(Stored dataset items)
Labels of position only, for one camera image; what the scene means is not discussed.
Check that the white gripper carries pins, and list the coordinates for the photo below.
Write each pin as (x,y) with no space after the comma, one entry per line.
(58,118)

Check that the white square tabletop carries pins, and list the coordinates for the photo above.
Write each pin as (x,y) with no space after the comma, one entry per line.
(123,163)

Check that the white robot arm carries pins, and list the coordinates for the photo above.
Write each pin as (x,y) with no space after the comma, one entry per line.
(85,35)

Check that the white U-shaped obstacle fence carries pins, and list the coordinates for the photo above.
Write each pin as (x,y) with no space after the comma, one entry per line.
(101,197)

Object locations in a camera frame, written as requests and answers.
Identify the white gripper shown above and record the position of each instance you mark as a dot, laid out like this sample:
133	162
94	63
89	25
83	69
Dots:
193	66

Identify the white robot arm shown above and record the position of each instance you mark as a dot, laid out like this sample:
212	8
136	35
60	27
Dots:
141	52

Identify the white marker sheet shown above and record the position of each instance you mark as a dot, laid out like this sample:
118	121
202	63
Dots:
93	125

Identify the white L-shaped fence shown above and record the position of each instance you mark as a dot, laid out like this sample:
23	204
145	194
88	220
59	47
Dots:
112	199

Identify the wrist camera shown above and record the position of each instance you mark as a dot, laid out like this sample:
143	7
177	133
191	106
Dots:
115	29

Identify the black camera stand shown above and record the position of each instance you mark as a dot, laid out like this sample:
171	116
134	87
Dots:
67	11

* * *

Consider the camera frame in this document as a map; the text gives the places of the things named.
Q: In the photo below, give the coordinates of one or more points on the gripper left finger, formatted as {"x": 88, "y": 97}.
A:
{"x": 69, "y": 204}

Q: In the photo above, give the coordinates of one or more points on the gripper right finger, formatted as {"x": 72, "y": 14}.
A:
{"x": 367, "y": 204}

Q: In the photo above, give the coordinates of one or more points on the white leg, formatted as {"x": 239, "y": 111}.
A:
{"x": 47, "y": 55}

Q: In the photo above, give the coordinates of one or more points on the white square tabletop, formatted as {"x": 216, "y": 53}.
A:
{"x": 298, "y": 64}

==

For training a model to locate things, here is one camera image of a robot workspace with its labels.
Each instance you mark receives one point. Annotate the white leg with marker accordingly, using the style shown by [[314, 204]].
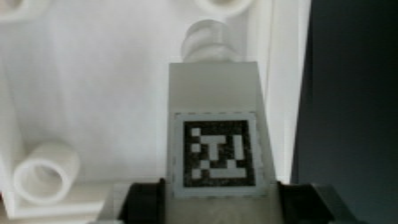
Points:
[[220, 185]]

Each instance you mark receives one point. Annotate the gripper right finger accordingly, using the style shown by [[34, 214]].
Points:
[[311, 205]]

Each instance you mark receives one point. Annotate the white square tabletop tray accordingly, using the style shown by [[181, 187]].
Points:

= EXERCISE GOAL =
Please show every line of the entries above that contains the word "things".

= RESPONSE =
Consider the camera frame in this document as a map; the text gives the places of the things named.
For training a model to locate things, here is one camera image of a robot workspace with its labels.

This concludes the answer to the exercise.